# The problem
Whenever a line below includes the string "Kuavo", show it.

# Input

-=-=-

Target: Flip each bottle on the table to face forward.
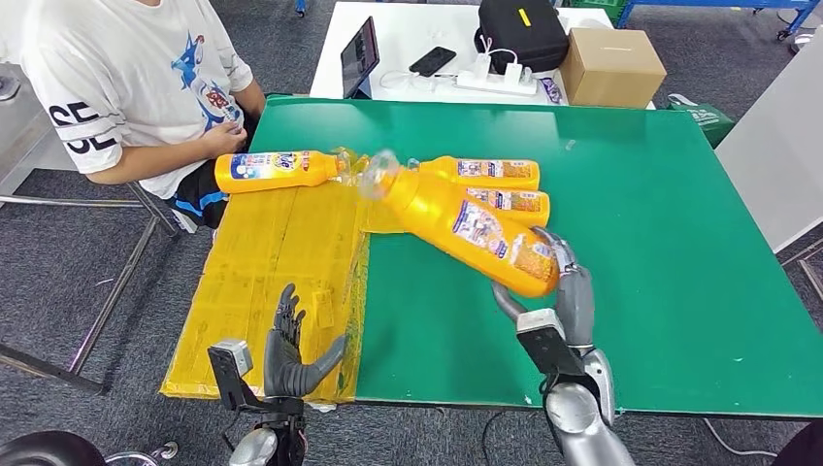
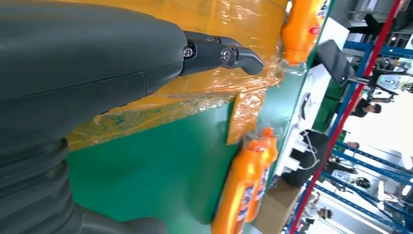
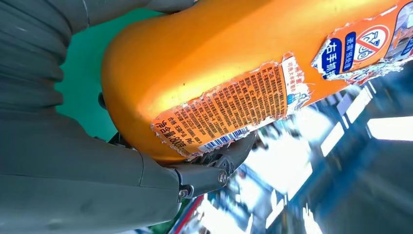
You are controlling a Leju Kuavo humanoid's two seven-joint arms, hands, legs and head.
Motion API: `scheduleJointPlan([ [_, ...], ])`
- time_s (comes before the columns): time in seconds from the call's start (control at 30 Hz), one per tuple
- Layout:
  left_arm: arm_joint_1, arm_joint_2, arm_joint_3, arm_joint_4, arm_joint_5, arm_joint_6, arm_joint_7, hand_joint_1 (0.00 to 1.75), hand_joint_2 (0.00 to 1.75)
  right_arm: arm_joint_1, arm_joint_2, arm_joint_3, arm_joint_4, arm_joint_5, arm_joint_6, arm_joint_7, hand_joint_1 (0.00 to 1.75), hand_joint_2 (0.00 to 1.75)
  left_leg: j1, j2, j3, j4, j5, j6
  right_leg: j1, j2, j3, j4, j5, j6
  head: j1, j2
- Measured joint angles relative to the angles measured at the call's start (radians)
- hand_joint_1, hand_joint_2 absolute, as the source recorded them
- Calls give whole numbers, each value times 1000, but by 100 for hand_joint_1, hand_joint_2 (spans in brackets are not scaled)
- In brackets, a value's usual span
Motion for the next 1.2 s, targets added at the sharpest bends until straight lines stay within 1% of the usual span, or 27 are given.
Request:
scheduleJointPlan([
  [0.1, 0, 2, -6, -22, 8, 6, 0, 0, 175, 36, 38, -27, -58, -29, -14, -30, 175, 175, -1, 0, 0, 0, 0, 0, 0, 0, 0, 0, 0, 0, 0, 0],
  [0.33, 6, 7, -10, -60, 29, 8, 2, 0, 175, 76, 90, -66, -119, -77, -20, -77, 175, 175, -1, 0, 0, 0, 0, 0, -1, 0, 0, 0, 0, 0, 0, 0],
  [0.4, 11, 9, -14, -83, 23, -5, 0, 0, 175, 87, 102, -73, -126, -101, 5, -80, 175, 175, -1, 0, 0, 0, 0, 0, 0, 0, 0, 0, 0, 0, 0, 0],
  [0.5, 22, 14, -35, -131, -2, -48, -3, 0, 175, 102, 119, -76, -118, -126, 87, -85, 175, 175, 0, 0, 0, 0, 0, 0, 0, 0, 0, 0, 0, 0, 0, 0],
  [0.6, 34, 17, -66, -185, -1, -113, 8, 0, 175, 111, 143, -64, -69, -140, 174, -103, 175, 175, 0, 0, 0, 0, 0, 0, 0, 0, 0, 0, 0, 0, 0, 0],
  [0.7, 43, 18, -98, -227, 38, -174, 33, 0, 175, 112, 171, -27, 20, -131, 219, -116, 175, 175, 0, 0, 0, 0, 0, 0, 0, 0, 0, 0, 0, 0, 0, 0],
  [0.87, 53, 21, -125, -253, 76, -212, 46, 0, 175, 112, 203, 55, 152, -118, 225, -119, 175, 175, 0, 0, 0, 0, 0, 0, 0, 0, 0, 0, 0, 0, 0, 0],
  [1.07, 54, 23, -128, -257, 80, -219, 48, 0, 175, 107, 207, 78, 189, -103, 215, -119, 175, 175, 0, 0, 0, 0, 0, 0, 0, 0, 0, 0, 0, 0, 0, 0],
  [1.2, 58, 29, -148, -256, 99, -258, 72, 0, 175, 83, 219, 148, 306, -82, 205, -120, 175, 175, 0, 0, 0, 0, 0, 0, 0, 0, 0, 0, 0, 0, 0, 0],
])
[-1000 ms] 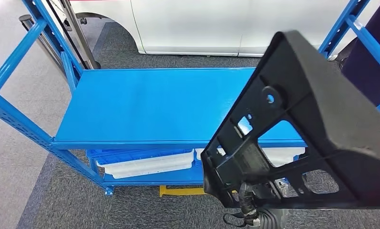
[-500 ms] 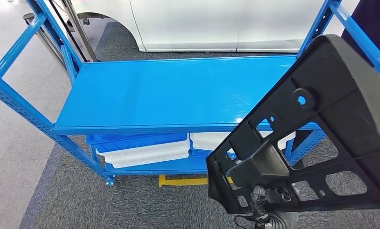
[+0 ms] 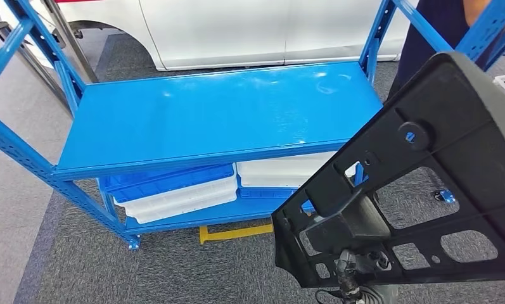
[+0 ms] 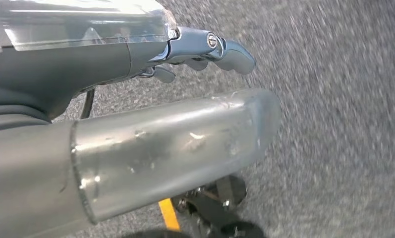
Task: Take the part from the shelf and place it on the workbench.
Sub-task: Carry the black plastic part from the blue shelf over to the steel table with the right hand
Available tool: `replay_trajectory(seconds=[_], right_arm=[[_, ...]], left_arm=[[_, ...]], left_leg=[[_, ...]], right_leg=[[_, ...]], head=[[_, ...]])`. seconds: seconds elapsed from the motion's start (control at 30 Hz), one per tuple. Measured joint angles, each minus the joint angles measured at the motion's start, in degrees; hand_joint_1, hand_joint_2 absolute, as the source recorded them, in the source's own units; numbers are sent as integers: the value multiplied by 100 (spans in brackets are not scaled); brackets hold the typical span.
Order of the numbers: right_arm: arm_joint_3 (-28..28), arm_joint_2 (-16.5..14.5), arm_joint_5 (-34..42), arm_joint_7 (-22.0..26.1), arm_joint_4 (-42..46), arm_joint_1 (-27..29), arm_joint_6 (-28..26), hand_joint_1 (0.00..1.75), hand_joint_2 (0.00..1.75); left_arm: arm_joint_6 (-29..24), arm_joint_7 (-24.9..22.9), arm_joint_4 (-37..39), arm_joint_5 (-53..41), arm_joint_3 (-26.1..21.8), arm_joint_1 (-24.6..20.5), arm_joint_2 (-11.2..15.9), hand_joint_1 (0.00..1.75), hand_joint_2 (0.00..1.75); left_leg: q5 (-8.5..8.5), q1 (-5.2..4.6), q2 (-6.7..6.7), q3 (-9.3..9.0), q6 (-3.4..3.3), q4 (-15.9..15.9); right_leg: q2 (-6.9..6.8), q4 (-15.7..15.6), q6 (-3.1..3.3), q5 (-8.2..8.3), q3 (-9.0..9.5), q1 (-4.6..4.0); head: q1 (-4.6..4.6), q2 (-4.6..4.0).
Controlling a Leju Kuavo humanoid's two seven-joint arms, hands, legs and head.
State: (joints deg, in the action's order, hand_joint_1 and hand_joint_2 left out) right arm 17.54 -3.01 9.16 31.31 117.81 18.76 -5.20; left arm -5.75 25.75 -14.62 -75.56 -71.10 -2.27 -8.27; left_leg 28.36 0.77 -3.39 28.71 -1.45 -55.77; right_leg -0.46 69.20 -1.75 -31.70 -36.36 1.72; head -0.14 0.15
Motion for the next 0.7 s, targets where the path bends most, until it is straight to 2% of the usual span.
replay_trajectory(seconds=[0.03, 0.07, 0.1, 0.2, 0.27, 0.3, 0.37, 0.4, 0.43, 0.47, 0.5, 0.57, 0.63, 0.67, 0.7], right_arm=[[-4, 1, 0, 4, -1, 19, 3, 175, 175], [-7, 1, 0, 8, 1, 36, 4, 175, 175], [-10, 1, 1, 12, 2, 47, 4, 175, 175], [-26, 1, 5, 31, 3, 93, 4, 175, 175], [-38, 0, 0, 56, 3, 138, 0, 175, 175], [-42, -1, -8, 72, 4, 160, -6, 175, 175], [-50, -1, -22, 101, 4, 218, -27, 175, 175], [-56, -1, -28, 113, 4, 265, -42, 175, 175], [-64, -1, -30, 123, 4, 318, -56, 175, 175], [-72, -1, -32, 131, 4, 369, -69, 175, 175], [-79, -1, -34, 138, 5, 406, -79, 175, 175], [-91, -3, -36, 157, 11, 438, -90, 175, 175], [-101, -13, -40, 173, 18, 453, -95, 175, 175], [-108, -21, -48, 181, 23, 475, -97, 175, 175], [-117, -28, -62, 191, 34, 511, -100, 175, 175]], left_arm=[[0, 0, 0, -2, -6, -2, -8, 0, 0], [0, -1, -1, -3, -13, -4, -14, 0, 0], [-1, -1, -2, -4, -19, -8, -17, 0, 0], [-5, -2, -5, 2, -30, -25, -19, 0, 0], [-9, -2, -5, 18, -39, -31, -19, 0, 0], [-10, -3, -6, 31, -48, -29, -21, 0, 0], [-11, -9, -6, 54, -71, -17, -24, 0, 0], [-11, -15, -7, 61, -84, -7, -26, 0, 0], [-11, -21, -7, 64, -96, 1, -26, 0, 0], [-11, -26, -7, 66, -107, 8, -26, 0, 0], [-11, -29, -7, 67, -117, 11, -26, 0, 0], [-12, -32, -10, 68, -131, 15, -20, 0, 0], [-14, -40, -20, 73, -146, 19, -21, 0, 0], [-15, -48, -26, 76, -155, 15, -22, 0, 0], [-15, -54, -31, 78, -161, 8, -29, 0, 0]], left_leg=[[17, 8, -51, 26, 30, -55], [40, 2, -94, 54, 71, -123], [53, -5, -130, 78, 112, -172], [50, -11, -209, 105, 210, -206], [197, 8, -73, 165, 261, -354], [364, 15, 46, 258, 278, -574], [757, 20, 232, 557, 293, -1287], [876, 20, 267, 693, 288, -1613], [891, 17, 285, 761, 274, -1783], [786, 12, 302, 724, 246, -1730], [589, 1, 338, 586, 206, -1455], [220, -18, 589, 235, 90, -702], [101, -35, 801, 62, 16, -306], [107, -44, 806, 41, 3, -260], [93, -48, 735, 25, 1, -192]], right_leg=[[-90, -373, -5, 90, 236, 3], [-149, -679, 20, 163, 406, -3], [-184, -855, 57, 185, 488, -20], [-87, -899, 207, 209, 439, -62], [-12, -927, 294, 254, 411, -46], [23, -939, 330, 277, 399, -38], [108, -936, 373, 306, 358, -56], [162, -932, 385, 316, 341, -72], [225, -928, 392, 324, 330, -87], [297, -922, 394, 330, 326, -102], [372, -918, 391, 334, 329, -114], [514, -912, 372, 350, 330, -128], [646, -913, 317, 388, 293, -104], [713, -920, 273, 416, 264, -85], [785, -937, 223, 447, 240, -71]], head=[[-1, 0], [-2, 0], [-3, 0], [-4, 0], [-4, 0], [-5, 0], [-5, 0], [-5, 0], [-5, 0], [-5, 0], [-5, 0], [-4, 0], [-6, 0], [-7, 0], [-9, 0]])
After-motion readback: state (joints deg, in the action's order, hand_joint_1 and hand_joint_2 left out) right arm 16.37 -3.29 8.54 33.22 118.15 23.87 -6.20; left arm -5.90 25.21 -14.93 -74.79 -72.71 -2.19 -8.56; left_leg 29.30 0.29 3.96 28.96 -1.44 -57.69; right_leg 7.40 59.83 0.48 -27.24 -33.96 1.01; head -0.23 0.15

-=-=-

# Result for this exercise
You are controlling a Leju Kuavo humanoid's two seven-joint arms, hands, legs and head.
Controlling a Leju Kuavo humanoid's two seven-joint arms, hands, legs and head.

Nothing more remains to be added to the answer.